Full disclosure: Observer published not one, but two Montauk Monster pieces. The second was a deep dive into the creature and coverage published to mark the tenth anniversary of its discovery, including an interview with Loren Coleman, an accomplished cryptozoologist who claims to have coined the moniker Montauk Monster. The first was a quick shot published about a week after the creature’s discovery mentioning the monster in the context of Gawker Media properties generating twice the traffic of the nation’s fourth-largest newspaper in July of that year, including millions of views on Richard Lawson’s Montauk Monster post.

Today, Montauk Monster lore lives on on the internet, on the cryptid sites as you’d expect, but also in memes and on Twitter, where there’s a tweet referring to the creature at least every few days. People compare their fat pets to the bloated beast. Conspiracy theorists point out that the evidence is from New York’s secret bioweapons labs.
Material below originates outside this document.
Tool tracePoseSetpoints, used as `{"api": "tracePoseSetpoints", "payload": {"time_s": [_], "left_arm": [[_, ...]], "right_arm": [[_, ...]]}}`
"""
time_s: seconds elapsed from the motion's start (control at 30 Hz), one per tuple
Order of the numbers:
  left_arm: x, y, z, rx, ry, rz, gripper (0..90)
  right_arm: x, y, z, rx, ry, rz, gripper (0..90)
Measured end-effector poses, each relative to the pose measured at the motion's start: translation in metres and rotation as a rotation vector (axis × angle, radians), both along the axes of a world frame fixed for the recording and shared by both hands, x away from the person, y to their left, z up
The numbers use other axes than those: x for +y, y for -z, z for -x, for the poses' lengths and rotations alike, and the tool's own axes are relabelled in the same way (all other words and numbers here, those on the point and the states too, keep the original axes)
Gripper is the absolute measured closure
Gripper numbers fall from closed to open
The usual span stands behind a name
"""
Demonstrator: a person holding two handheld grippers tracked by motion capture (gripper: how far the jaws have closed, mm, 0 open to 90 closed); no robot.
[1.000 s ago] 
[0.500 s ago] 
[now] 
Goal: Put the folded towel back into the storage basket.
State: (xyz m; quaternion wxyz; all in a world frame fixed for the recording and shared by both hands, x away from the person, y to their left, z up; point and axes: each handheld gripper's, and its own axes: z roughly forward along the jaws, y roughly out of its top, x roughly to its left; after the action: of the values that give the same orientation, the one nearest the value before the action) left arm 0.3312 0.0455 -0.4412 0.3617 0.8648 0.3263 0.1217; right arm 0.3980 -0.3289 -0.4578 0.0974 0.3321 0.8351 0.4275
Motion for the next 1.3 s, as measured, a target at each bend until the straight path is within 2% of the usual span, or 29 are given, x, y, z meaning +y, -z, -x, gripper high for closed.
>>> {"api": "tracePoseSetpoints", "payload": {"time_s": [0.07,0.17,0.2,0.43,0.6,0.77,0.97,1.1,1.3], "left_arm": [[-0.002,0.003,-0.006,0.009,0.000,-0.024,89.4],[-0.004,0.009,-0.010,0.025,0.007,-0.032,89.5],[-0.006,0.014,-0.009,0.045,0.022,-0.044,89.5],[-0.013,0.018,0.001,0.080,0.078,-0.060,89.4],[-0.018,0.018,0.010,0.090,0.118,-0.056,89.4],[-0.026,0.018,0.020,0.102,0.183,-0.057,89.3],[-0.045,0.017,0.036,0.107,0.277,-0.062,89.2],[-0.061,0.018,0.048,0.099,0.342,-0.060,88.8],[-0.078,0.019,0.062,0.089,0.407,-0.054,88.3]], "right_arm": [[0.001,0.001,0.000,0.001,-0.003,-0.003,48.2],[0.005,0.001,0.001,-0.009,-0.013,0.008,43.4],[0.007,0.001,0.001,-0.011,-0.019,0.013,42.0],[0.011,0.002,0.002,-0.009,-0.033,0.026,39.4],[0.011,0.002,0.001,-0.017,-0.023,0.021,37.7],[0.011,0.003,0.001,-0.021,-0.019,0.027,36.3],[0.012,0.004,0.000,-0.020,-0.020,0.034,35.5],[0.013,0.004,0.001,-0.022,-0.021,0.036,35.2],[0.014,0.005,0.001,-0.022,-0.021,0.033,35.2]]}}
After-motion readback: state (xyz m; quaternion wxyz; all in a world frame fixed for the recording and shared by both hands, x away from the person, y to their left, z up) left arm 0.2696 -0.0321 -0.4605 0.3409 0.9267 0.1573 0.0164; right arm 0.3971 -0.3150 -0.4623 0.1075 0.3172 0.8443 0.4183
And then there are those for whom the monster seems to evoke a soft, if bizarre, nostalgia. “Not a day goes by that I don’t think of the Montauk Monsterbaker and writer Susie Heller tweeted last December.

Tweet after tweet asks the same question: Do you remember the Montauk monster? We remember, the internet collective recalls, although what we remember differs. Most of us remember the hype. Cryptozoologist Coleman remembers a decomposing raccoon.

“All you had to do was look at it and know a little bit about zoology, which I know,” he said Observer in 2018, “and you would see it was hardly second-day disintegration and the decay of one [raccoon’s] body.”